I love having one of those in my water spread, but I have to buy one. My buddy has one and he shot alot of ducks over it.


----------



## KEN W (Feb 22, 2002)

This is an interesting subject.All these states banning them because they work too well.A few months ago the ND GNF came out in FAVOR of them because they get the birds in close so there are probably less cripples.


----------



## Dr. Bob (Mar 3, 2002)

I thought that was a rather cool response by the GNF Dept. I love the way ND Thinks. I'm not by any means in agreement of an all out slaughter of the ducks. But the conservationist in me says it is always best to make a clean kill and not waste game.

Dr. Bob


----------



## nodakoutdoors.com (Feb 27, 2002)

Sometimes they work, sometimes they don't. I've only used it a handful of times, as I guess I was too set in my ways. When I have used them successfully, you have plenty of time to pick out the drakes hovering over the spinner. If you can't hit a still target at close range....should you really be using a firearm??? k:

To me, fooling ducks is a skill you learn with years of practice. That doesn't mean how many you kill makes you a better hunter, but just plain fooling the ducks is the skill. Good calling, proper decoy placement, location, etc. can separate you from the guy next to you.

Nowadays, you can go buy one decoy and it does it all for you. I know a guy who set out four robo's and one land decoy all season in a land spread and it was the most productive year ever.

Ethics is what draws this debate.
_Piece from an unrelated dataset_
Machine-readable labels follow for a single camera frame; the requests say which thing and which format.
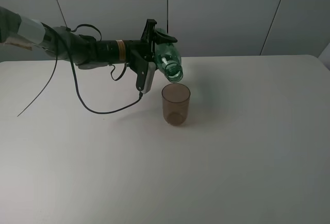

Whenever ethics is involved in a decision...there's a huge gray area, since we were all raised by a different book of ethics, and you make your own chapters as life moves on. I don't like them, but I have no problem with someone who uses one (as long as you're not pulling in my ducks :smile: )


----------



## Decoyer (Mar 2, 2002)

I personally don't see a problem with them, as long as the hunter stays within his limit, what is wrong with a tool that helps you get birds closer for better identification and cleaner kills? It is also an alternative for the beginning duck hunter instead of jump shooting.


----------



## Atom (Mar 16, 2002)

I'm pretty sure they are banned in MN now. Thats what I saw at fleet farm in fergus falls. I just bought one this off season, but have hunted over them before. They work great, but then again we usually do have a great spot scouted out. There was only 3 days I didn't get my limit of ducks when I solely went for them and I only shot under the motorized decoy twice and went out every weekend+. So if you have a good spot, know how too call, and have the spread right you don't absolutely need them. On the other hand the motorized decoys will keep the young hunters hunting. I do plan on using it every time I go out including goose hunting. I'm in favor of keeping them.


----------



## Dr. Bob (Mar 3, 2002)

They have not banned them yet - they are working on it.

They want to save the 3 ducks that do fly through so the boys down south can kill em!


----------